◆ Data excerpts:
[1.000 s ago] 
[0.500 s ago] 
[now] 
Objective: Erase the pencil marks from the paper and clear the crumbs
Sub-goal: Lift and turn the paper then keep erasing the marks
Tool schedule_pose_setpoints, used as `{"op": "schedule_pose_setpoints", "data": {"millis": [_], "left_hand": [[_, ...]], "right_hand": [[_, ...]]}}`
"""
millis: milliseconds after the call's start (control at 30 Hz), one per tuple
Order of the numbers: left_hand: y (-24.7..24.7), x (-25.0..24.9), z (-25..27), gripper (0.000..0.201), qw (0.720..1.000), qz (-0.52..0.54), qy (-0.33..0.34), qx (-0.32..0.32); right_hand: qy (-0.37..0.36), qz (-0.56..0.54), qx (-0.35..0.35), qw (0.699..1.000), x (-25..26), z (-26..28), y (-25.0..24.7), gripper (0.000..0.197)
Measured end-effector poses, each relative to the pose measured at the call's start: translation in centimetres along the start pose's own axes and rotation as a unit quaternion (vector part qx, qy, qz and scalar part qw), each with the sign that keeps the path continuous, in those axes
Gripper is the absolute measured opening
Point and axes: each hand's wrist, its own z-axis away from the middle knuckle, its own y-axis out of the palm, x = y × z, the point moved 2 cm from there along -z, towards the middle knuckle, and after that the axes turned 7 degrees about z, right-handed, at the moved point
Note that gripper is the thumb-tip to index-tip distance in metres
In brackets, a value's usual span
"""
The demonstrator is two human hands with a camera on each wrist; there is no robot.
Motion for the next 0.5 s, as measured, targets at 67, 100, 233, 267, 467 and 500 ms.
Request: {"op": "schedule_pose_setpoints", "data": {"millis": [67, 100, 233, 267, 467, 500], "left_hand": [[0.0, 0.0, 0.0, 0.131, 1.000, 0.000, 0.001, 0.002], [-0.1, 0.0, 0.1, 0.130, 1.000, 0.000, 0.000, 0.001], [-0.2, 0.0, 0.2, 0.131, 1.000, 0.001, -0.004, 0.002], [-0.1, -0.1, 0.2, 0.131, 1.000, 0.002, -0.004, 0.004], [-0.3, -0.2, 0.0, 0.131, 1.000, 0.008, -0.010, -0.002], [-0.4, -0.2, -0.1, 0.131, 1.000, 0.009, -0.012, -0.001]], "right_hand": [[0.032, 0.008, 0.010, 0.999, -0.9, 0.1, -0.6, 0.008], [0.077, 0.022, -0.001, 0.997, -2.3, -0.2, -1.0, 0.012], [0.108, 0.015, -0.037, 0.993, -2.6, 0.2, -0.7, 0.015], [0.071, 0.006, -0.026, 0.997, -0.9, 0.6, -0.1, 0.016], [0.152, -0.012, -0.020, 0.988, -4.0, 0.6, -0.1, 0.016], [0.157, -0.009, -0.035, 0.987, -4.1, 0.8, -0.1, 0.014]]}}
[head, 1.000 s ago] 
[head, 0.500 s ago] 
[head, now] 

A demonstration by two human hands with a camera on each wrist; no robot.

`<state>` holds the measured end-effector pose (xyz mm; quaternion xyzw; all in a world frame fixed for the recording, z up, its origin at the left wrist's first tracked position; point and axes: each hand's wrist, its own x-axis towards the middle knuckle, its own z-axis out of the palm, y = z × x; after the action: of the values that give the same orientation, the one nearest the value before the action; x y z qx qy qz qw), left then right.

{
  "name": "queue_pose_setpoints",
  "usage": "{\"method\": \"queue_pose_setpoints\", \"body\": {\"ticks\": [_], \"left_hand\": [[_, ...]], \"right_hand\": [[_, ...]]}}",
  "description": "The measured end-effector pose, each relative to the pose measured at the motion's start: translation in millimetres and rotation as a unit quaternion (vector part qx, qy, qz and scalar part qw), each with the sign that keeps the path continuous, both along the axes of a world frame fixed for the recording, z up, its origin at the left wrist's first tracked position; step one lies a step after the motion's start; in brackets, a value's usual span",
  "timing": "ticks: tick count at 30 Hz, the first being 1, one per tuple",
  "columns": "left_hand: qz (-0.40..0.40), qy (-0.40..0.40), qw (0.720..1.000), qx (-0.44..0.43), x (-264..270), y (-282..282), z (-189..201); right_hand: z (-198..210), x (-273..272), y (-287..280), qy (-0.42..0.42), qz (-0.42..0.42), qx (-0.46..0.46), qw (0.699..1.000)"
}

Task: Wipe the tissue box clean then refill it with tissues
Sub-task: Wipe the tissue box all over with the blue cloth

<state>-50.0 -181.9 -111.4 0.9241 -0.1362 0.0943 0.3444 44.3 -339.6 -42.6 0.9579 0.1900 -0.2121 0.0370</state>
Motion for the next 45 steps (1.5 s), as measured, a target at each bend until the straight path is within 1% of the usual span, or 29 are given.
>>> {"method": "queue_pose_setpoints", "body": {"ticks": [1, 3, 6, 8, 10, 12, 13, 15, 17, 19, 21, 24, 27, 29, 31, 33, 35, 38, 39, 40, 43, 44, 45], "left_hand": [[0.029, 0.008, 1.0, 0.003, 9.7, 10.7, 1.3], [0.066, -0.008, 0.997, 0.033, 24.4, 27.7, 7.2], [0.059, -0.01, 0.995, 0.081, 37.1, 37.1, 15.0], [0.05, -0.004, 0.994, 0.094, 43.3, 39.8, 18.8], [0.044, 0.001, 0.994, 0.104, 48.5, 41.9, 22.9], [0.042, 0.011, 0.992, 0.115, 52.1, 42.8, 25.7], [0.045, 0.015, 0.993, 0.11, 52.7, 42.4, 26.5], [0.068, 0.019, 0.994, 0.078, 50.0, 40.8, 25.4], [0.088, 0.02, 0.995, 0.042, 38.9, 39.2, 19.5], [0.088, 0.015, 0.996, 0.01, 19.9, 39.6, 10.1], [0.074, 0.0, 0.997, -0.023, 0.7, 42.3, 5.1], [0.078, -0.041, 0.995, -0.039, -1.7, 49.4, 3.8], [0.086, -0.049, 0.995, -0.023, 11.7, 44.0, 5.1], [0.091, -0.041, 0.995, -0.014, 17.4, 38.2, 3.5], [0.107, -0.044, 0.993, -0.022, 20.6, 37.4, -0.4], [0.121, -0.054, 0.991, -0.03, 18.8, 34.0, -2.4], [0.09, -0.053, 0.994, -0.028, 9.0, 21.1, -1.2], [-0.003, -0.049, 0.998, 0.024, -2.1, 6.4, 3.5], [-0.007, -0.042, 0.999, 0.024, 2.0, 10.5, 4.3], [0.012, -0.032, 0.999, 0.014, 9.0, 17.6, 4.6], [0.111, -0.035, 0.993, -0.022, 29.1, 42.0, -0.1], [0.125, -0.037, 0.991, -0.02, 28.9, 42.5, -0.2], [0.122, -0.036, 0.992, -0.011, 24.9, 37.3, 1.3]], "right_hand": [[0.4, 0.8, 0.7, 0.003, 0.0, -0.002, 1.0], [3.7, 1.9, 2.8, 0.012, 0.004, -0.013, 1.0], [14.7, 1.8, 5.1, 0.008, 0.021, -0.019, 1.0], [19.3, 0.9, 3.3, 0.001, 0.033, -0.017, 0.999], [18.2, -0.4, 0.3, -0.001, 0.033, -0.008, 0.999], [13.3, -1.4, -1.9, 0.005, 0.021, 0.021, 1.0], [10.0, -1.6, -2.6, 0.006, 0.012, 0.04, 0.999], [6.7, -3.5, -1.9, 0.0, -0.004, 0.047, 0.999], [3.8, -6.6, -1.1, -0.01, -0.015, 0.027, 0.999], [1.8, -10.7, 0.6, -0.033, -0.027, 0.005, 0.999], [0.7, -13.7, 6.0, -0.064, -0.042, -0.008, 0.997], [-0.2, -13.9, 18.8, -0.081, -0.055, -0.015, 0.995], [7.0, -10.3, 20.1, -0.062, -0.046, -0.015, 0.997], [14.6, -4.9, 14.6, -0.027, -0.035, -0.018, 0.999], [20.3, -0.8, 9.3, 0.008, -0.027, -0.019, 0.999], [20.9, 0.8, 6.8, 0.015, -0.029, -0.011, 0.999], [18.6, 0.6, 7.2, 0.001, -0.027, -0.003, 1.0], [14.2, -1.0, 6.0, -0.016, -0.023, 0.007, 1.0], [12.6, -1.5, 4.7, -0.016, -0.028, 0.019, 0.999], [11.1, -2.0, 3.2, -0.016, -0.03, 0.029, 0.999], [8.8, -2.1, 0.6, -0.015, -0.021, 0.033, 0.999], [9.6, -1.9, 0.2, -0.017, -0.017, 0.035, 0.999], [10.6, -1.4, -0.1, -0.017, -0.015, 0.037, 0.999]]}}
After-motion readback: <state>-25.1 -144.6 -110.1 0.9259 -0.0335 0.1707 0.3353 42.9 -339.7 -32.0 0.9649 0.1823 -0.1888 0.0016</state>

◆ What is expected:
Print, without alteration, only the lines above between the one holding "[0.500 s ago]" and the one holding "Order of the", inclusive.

◆ Answer box:
[0.500 s ago] 
[now] 
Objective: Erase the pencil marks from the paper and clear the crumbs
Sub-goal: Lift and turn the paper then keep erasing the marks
Tool schedule_pose_setpoints, used as `{"op": "schedule_pose_setpoints", "data": {"millis": [_], "left_hand": [[_, ...]], "right_hand": [[_, ...]]}}`
"""
millis: milliseconds after the call's start (control at 30 Hz), one per tuple
Order of the numbers: left_hand: y (-24.7..24.7), x (-25.0..24.9), z (-25..27), gripper (0.000..0.201), qw (0.720..1.000), qz (-0.52..0.54), qy (-0.33..0.34), qx (-0.32..0.32); right_hand: qy (-0.37..0.36), qz (-0.56..0.54), qx (-0.35..0.35), qw (0.699..1.000), x (-25..26), z (-26..28), y (-25.0..24.7), gripper (0.000..0.197)

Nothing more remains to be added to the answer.